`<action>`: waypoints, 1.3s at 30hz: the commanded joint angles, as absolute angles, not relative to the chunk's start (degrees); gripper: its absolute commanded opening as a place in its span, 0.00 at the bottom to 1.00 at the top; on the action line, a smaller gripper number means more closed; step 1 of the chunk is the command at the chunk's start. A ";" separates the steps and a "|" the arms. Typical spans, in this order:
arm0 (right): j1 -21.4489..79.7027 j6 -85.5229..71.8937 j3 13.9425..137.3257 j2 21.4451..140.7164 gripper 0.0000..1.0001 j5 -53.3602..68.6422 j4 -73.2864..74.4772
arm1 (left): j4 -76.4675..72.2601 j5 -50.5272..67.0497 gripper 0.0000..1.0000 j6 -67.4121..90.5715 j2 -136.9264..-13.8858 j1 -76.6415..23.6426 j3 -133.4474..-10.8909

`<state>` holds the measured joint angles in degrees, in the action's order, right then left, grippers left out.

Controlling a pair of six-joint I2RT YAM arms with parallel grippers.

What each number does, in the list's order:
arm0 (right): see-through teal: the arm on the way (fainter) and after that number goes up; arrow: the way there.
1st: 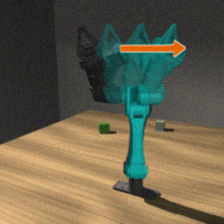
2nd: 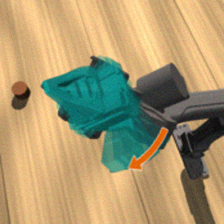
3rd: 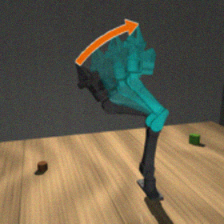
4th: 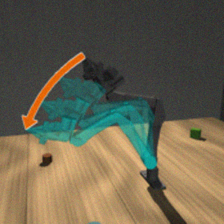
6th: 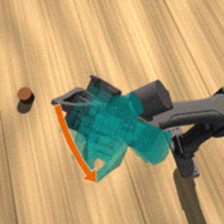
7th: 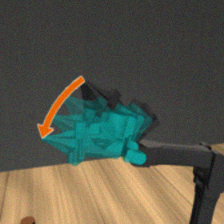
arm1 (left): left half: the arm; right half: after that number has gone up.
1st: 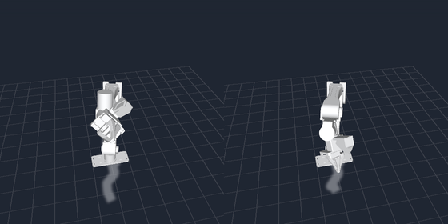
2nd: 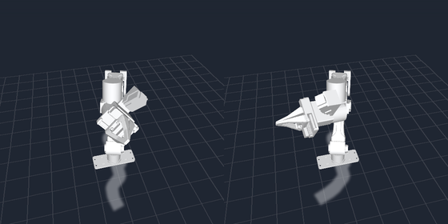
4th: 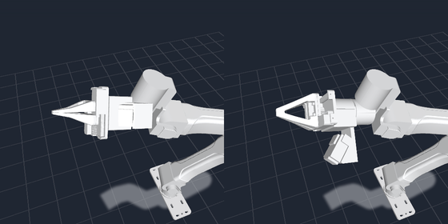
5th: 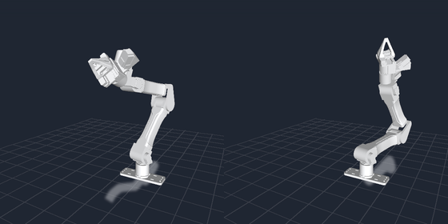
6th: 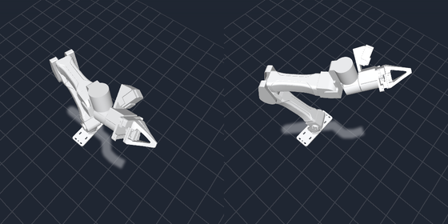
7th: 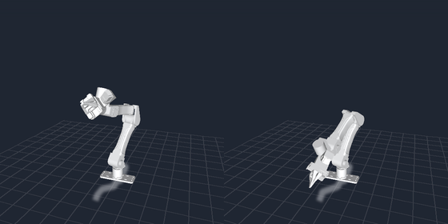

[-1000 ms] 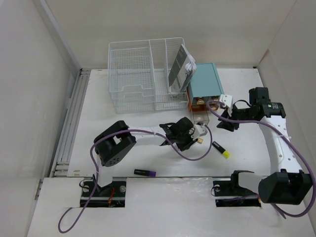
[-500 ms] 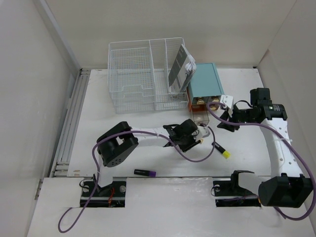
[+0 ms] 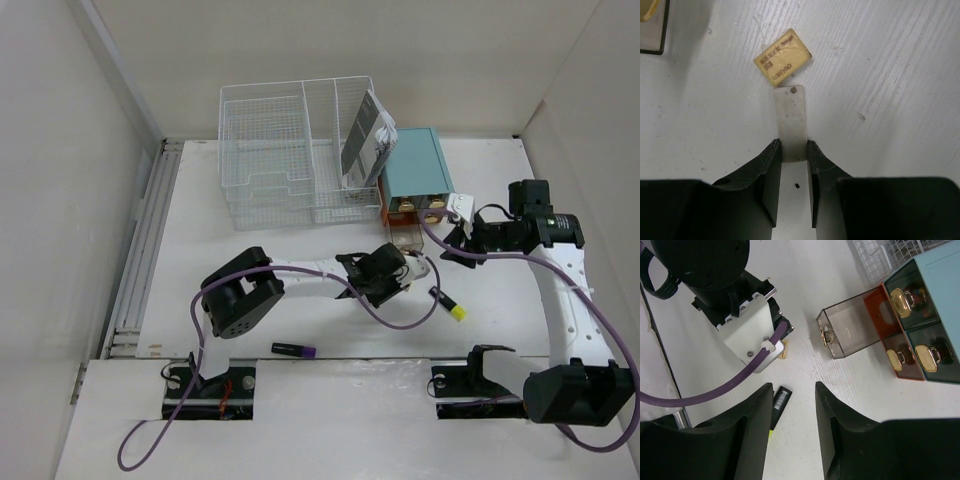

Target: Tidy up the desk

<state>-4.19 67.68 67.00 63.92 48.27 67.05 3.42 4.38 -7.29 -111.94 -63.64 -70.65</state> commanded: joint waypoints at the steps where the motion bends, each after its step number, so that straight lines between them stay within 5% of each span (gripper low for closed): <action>1: -4.66 67.50 67.15 62.75 0.45 50.27 66.62 | 11.69 3.08 0.00 -6.68 -116.11 -63.81 -68.64; 15: -6.42 54.15 62.94 57.92 0.45 38.51 54.24 | 7.74 1.14 0.00 1.05 -98.45 -62.58 -58.72; 17: -6.42 52.92 60.92 57.13 0.39 38.50 52.83 | 7.73 1.14 0.00 2.98 -95.03 -62.06 -58.10; 19: -6.42 52.39 59.42 57.13 0.14 39.19 52.82 | 6.86 0.45 0.00 4.13 -92.48 -61.35 -57.57; 21: -6.42 52.38 57.93 57.13 0.11 39.20 52.82 | 4.67 0.44 0.00 6.15 -88.08 -60.74 -56.17; 26: -0.81 52.38 56.43 59.76 0.43 35.25 51.68 | 0.88 1.49 0.00 9.57 -78.24 -58.54 -53.88; 28: 1.04 50.64 55.90 62.30 0.49 34.11 50.90 | -0.35 1.49 0.00 10.72 -73.49 -57.83 -53.35; 39: 19.51 31.47 55.37 76.63 0.52 11.43 39.11 | -3.69 -6.94 0.00 20.56 -48.09 -56.25 -42.63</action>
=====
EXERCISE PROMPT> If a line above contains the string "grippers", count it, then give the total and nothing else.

EXERCISE ANSWER> 2